If you list all available machines, you can see that a few new machines have been automatically created by the autoscaler:
$ kubectl get machines --namespace kube-system
NAME AGE
machine-metakube-fhgbvx65xg-7flj7 8d
machine-metakube-fhgbvx65xg-hmgd4 8d
machine-metakube-fhgbvx65xg-q287t 8d
scalable-machine-deployment-5c4cbbc47b-62wsd 4m
scalable-machine-deployment-5c4cbbc47b-zwrts 4m
Furthermore, the replica count of the MachineDeployment has been updated too:
$ kubectl get machinedeployment --namespace kube-system scalable-machine-deployment --output jsonpath="{.spec.replicas}"
2
After a few minutes, once the VMs are started and provisioned, new nodes will appear in the cluster as well:
$ kubectl get nodes
NAME STATUS ROLES AGE VERSION
metakube-fhgbvx65xg-7flj7 Ready <none> 8d v1.12.2
metakube-fhgbvx65xg-hmgd4 Ready <none> 8d v1.12.2
metakube-fhgbvx65xg-q287t Ready <none> 8d v1.12.2
scalable-machine-deployment-5c4cbbc47b-62wsd Ready <none> 2m58s v1.12.2
scalable-machine-deployment-5c4cbbc47b-zwrts Ready <none> 2m30s v1.12.2
When enough nodes have been added, the previously pending pods are now successfully scheduled and running:
$ kubectl get pods --namespace hna-tutorial
NAME READY STATUS RESTARTS AGE
hello-app-6f488fcdfc-6pj74 1/1 Running 0 13s
hello-app-6f488fcdfc-9bb8h 1/1 Running 0 13s
hello-app-6f488fcdfc-9bn8l 1/1 Running 0 13s
hello-app-6f488fcdfc-n44wq 1/1 Running 0 3m47s
hello-app-6f488fcdfc-dbhq9 1/1 Running 0 13s
hello-app-6f488fcdfc-dvnsd 1/1 Running 0 13s
hello-app-6f488fcdfc-g2m8n 1/1 Running 0 13s
hello-app-6f488fcdfc-hm8kp 1/1 Running 0 13s
hello-app-6f488fcdfc-kfx95 1/1 Running 0 13s
hello-app-6f488fcdfc-m2n8x 1/1 Running 0 13s
hello-app-6f488fcdfc-mcnbc 1/1 Running 0 13s
hello-app-6f488fcdfc-q5fmn 1/1 Running 0 13s
hello-app-6f488fcdfc-spk6p 1/1 Running 0 13s
hello-app-6f488fcdfc-xr6r8 1/1 Running 0 13s
hello-app-6f488fcdfc-zx8st 1/1 Running 0 13s
This also works in the opposite direction: lets scale the deployment of the Hello World app down to a single pod:
$ kubectl scale deployment/hello-app --replicas 1 --namespace hna-tutorial
deployment.extensions/hello-app scaled
Now keep inspecting the number of pods, machines and nodes as described above. The number of pods will quickly drop to 1. After a couple of minutes you will notice that, nodes will get drained and removed from the cluster.

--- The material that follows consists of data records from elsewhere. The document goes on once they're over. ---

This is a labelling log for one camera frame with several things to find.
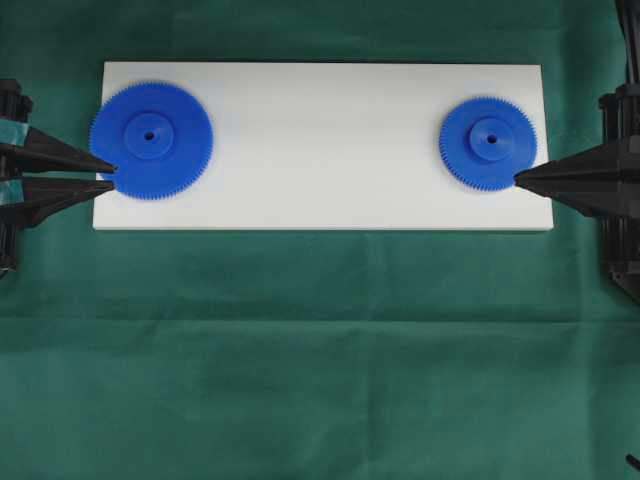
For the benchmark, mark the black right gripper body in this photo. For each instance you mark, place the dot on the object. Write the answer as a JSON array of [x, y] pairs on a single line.
[[620, 125]]

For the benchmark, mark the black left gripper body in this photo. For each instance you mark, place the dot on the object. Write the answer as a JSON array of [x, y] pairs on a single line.
[[15, 109]]

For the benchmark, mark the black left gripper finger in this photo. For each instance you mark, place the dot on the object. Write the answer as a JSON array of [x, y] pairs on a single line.
[[44, 153], [27, 201]]

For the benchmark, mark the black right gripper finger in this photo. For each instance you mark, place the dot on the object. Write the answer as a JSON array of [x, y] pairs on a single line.
[[594, 162], [587, 202]]

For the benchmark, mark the large blue gear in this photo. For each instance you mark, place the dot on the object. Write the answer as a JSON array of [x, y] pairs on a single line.
[[158, 137]]

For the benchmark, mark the small blue gear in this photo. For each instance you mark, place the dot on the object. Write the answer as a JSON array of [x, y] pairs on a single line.
[[485, 141]]

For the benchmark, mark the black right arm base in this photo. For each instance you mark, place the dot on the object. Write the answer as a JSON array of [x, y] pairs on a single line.
[[625, 280]]

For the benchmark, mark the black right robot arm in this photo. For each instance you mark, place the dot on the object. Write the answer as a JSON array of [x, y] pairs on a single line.
[[603, 182]]

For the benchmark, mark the green table cloth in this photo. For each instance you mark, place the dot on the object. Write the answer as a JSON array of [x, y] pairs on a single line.
[[315, 355]]

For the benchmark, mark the white rectangular board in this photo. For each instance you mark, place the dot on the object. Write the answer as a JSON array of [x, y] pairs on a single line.
[[337, 146]]

Check if the autoscaler finds a candidate to remove. You should find this in the logs: Finding additional 1 candidates for scale down.
The following logs show, if the scale down succeeded.

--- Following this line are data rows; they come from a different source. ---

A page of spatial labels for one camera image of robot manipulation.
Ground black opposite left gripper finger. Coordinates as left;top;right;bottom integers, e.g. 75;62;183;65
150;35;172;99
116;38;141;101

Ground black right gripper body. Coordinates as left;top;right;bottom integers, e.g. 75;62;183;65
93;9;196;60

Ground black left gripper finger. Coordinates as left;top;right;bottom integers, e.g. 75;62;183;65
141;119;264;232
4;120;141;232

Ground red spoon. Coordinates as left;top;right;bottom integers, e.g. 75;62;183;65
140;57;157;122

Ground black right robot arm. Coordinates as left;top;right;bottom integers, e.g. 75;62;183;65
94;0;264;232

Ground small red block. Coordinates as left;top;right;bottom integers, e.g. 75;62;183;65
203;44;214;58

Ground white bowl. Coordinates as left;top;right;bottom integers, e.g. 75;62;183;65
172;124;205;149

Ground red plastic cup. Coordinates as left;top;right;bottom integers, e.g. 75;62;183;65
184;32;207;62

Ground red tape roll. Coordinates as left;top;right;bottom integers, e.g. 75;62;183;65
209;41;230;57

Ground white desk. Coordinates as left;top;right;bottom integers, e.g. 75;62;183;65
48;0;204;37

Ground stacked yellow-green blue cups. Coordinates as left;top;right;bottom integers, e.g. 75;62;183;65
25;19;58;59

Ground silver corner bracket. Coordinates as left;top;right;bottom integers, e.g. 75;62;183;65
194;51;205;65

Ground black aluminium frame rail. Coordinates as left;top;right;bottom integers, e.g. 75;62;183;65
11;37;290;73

Pods that use local storage volumes (e.g. emptyDir) prevent a node from being removed.
Fast evaluation: node <nodename> cannot be removed: pod with local storage present: redis-node-0
A successful scale up message looks like this: Scale up in group MachineDeployment/kube-system/node-deployment-name finished successfully in 4m4.669938652s
Normally, it takes around 10 minutes for a new node to join the cluster.
Check if there are new machines created:
kubectl -n kube-system get machines
If there is a machine older than 10 minutes which does not have an IP yet, look at the events of the machine to find the issue.
kubectl -n kube-system describe machine <name>
Possible issues are that your quota is not enough or the cloud credentials in your cluster are wrong. Check Update a cluster's cloud credentials if you see authentication errors in the events.
Delete the MachineDeployment to remove the created machines and VMs:
$ kubectl delete machinedeployment --namespace kube-system scalable-machine-deployment
machinedeployment.cluster.k8s.io "scalable-machine-deployment" deleted
Delete the namespace:
$ kubectl delete namespace hna-tutorial
namespace "hna-tutorial" deleted